# A day out for animal lovers



## MaidenScotland (Jun 6, 2009)

If anyone is looking for something to do at the weekend you would be welcome to join me at ESMA animal shelter where we are doing a big clean up and some sewing  I smile because I cannot even sew on a button. We are making cat beds from old sweaters as we cannot afford to buy. 

Maiden


----------



## galeshaheed (Apr 7, 2009)

Where is it ?


----------



## MaidenScotland (Jun 6, 2009)

If you are coming through the ring road towards Pyramids , just get off the bridge on the exist reading Sakkara - Badrashin exit leading down to the Maryoteya canal. Follow on this road till you meet the first mosque, turn right after the mosque and go ahead 200 meters till you reach a small tyre shop, turn right in the very small street after this...


----------



## alexvw (Mar 10, 2012)

Silly question, but is ESMA the same as SPARE? We wanted to visit SPARE on the weekend, and the direction sounds exactly the same as what you're describing *confused*


----------



## MaidenScotland (Jun 6, 2009)

alexvw said:


> Silly question, but is ESMA the same as SPARE? We wanted to visit SPARE on the weekend, and the direction sounds exactly the same as what you're describing *confused*




No SPARE is another organisation but it is just yards away, SPARE is quite wealthy compared to ESMA.. we struggle each day,


----------



## Buffy7 (Jan 8, 2013)

MaidenScotland, I am an avid animal lover and have experience as dog-trainer, dog-caretaker as well as having volunteered at several animal shelters in Switzerland. I also have preliminary experience as an assistant veterinarian and have patched up a few of the heavily mistreated dogs in my area in Cairo. I think I am about an hour or so away from you. Once I get settled and my car arrives, I would love to be of any assistance at all. 
I believe I read in another post the shelter you work for has an approximate budget of 1,700CHF (Swiss currency) or about $1,500 a month. How do donations work? Are they given in person or through a bank?


----------



## MaidenScotland (Jun 6, 2009)

Buffy7 said:


> MaidenScotland, I am an avid animal lover and have experience as dog-trainer, dog-caretaker as well as having volunteered at several animal shelters in Switzerland. I also have preliminary experience as an assistant veterinarian and have patched up a few of the heavily mistreated dogs in my area in Cairo. I think I am about an hour or so away from you. Once I get settled and my car arrives, I would love to be of any assistance at all.
> I believe I read in another post the shelter you work for has an approximate budget of 1,700CHF (Swiss currency) or about $1,500 a month. How do donations work? Are they given in person or through a bank?




Hi Buffy

We would be more than happy for you to help out at our shelters..

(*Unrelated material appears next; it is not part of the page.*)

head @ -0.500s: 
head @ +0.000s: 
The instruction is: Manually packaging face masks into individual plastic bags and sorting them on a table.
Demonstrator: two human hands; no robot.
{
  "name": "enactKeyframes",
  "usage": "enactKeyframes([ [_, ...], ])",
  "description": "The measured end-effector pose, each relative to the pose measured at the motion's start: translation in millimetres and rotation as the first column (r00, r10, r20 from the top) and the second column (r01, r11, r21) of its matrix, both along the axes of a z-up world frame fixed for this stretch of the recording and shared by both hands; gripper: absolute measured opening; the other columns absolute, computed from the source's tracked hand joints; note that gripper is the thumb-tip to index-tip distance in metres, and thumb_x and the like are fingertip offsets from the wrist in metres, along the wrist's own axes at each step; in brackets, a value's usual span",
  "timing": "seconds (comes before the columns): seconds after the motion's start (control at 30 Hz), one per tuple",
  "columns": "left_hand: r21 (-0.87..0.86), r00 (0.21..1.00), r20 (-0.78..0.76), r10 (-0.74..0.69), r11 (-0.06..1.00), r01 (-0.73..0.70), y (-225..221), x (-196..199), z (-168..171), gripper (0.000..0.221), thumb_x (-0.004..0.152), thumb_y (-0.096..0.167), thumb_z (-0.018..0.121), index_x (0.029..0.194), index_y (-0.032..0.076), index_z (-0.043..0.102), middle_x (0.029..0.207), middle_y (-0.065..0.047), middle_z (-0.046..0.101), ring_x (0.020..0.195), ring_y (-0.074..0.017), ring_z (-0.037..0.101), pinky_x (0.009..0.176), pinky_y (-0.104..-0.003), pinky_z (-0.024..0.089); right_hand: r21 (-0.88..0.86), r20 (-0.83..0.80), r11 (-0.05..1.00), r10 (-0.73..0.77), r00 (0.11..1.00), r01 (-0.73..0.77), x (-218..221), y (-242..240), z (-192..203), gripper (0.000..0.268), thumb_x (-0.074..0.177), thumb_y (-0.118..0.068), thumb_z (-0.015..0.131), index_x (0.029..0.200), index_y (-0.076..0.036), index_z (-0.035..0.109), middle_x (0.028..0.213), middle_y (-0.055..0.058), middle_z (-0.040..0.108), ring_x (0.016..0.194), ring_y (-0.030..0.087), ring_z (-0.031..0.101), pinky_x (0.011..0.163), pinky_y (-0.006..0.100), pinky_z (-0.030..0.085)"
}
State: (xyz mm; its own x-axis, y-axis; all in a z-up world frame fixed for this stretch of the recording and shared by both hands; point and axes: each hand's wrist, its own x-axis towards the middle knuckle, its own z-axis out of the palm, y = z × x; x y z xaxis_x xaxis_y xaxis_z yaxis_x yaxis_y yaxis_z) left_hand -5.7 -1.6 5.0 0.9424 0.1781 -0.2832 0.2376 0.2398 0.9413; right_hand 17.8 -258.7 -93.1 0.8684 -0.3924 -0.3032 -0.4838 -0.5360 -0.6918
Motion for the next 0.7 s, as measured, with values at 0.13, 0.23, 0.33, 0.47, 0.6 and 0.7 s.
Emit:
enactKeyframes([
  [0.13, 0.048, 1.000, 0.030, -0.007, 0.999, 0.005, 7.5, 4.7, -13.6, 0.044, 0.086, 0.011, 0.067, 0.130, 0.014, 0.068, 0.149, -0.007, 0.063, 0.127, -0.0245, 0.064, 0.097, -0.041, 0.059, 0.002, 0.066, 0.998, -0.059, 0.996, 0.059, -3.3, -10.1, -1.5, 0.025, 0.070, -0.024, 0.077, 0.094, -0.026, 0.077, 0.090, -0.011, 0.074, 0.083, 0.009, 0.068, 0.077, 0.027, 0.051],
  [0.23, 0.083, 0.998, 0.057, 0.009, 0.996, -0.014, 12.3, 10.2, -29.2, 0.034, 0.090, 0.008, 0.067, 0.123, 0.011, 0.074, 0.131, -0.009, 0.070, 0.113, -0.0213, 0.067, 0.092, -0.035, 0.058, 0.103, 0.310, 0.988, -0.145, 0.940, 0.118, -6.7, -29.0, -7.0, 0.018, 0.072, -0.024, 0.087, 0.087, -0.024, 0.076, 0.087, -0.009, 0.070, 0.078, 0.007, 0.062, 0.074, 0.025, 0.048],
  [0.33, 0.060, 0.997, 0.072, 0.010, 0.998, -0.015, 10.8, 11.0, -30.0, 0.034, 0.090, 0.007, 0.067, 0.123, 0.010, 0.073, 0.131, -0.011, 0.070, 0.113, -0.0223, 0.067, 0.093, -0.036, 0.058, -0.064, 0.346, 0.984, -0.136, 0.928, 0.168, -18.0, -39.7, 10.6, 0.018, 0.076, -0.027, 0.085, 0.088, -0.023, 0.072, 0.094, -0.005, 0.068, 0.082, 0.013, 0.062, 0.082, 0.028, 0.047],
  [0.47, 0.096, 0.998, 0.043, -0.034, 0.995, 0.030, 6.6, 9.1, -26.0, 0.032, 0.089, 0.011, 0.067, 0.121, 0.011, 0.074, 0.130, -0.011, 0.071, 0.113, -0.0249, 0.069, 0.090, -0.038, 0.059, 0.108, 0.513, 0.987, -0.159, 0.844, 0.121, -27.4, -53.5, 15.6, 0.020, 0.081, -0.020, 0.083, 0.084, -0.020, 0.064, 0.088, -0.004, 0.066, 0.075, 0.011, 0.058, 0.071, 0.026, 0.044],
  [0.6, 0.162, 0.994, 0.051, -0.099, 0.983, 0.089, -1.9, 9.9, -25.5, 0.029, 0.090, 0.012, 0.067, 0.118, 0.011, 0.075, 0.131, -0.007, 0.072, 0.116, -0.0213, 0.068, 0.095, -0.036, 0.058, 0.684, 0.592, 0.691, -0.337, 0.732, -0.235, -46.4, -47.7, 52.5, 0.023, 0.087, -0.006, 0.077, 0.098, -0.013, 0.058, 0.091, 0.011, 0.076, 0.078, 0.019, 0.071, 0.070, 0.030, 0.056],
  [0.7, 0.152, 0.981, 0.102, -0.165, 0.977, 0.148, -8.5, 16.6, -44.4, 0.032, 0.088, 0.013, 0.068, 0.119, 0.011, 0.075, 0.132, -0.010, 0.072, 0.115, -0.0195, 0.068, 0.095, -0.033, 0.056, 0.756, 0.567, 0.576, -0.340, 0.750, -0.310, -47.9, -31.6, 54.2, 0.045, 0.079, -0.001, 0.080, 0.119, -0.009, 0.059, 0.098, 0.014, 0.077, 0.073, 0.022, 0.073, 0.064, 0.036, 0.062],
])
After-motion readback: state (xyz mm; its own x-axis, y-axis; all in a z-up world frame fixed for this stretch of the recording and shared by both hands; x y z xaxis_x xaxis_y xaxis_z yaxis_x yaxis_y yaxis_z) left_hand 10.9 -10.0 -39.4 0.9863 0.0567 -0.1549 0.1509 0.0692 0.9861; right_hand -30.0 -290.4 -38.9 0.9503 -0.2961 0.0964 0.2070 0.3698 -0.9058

I don't work for the shelter I am a volunteer, we only have a few local staff on the payroll. 

I have never posted how much of a budget we have each month but I can tell you that we are in debt.. no credit in our bank. 

We collect donations in person, through the bank.. and are setting up drop off points at various areas through the city but as you can imagine this is difficult.

We also collect any household items that we can use at the shelter.. just now we are in dire need of blankets for the dogs, it's cold and wet out at the shelter and they are suffering. 

Once again I look forward to hearing from you.

Maiden


----------



## Buffy7 (Jan 8, 2013)

Blankets? Fantastic. I know we certainly have a couple of sheets and towels to spare, and will probably discover more (we are not only moving from Geneva - Cairo but also changing apartments).
I happen to have one or two coats for a medium sized dog; as I own a Greyhound (extremely sensitive to the cold). Perhaps those could be of use for shorter haired or excessively skinny dogs. I do look forward to settling in and completing this (seemingly) never-ending move so I can begin working on other things!


----------



## MaidenScotland (Jun 6, 2009)

Buffy7 said:


> Blankets? Fantastic. I know we certainly have a couple of sheets and towels to spare, and will probably discover more (we are not only moving from Geneva - Cairo but also changing apartments).
> I happen to have one or two coats for a medium sized dog; as I own a Greyhound (extremely sensitive to the cold). Perhaps those could be of use for shorter haired or excessively skinny dogs. I do look forward to settling in and completing this (seemingly) never-ending move so I can begin working on other things!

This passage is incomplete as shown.